■ ACTIVITY: Every line below that holds the string "room" must be copied.

■ SOURCE DATA:
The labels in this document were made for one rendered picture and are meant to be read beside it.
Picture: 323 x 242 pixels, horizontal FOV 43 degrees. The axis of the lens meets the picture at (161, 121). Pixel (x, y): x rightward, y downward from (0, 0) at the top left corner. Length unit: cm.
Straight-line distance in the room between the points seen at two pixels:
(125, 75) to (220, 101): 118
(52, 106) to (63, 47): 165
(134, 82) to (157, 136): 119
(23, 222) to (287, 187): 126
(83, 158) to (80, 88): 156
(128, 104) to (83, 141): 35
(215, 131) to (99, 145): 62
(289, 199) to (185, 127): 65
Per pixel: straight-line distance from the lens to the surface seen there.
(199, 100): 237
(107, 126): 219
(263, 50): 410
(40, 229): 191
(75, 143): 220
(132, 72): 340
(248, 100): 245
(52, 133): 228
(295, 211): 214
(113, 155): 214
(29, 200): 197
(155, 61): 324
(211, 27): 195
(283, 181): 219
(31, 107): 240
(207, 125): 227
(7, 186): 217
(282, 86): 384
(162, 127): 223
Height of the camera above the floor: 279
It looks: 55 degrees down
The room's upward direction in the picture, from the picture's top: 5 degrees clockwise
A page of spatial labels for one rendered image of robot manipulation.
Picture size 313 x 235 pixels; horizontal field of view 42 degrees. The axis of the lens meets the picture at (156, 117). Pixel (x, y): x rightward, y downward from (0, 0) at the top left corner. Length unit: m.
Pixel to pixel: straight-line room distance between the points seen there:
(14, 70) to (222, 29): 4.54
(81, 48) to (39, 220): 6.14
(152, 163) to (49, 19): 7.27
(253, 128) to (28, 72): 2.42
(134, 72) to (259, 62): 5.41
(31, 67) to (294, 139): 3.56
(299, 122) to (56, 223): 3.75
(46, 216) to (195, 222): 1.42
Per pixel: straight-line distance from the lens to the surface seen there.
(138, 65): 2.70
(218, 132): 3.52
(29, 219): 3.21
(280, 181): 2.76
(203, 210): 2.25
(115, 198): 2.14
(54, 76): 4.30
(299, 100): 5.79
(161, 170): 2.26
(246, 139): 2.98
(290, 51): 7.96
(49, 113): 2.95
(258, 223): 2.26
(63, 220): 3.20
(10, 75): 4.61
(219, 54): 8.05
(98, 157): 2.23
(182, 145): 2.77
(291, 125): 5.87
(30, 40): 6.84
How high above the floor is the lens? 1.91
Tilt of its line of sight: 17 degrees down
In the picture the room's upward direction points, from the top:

■ COMPLETED EXERCISE:
Straight-line distance in the room between the points seen at two pixels:
The room's upward direction in the picture, from the picture's top: 5 degrees clockwise
Pixel to pixel: straight-line room distance between the points seen there:
In the picture the room's upward direction points, from the top:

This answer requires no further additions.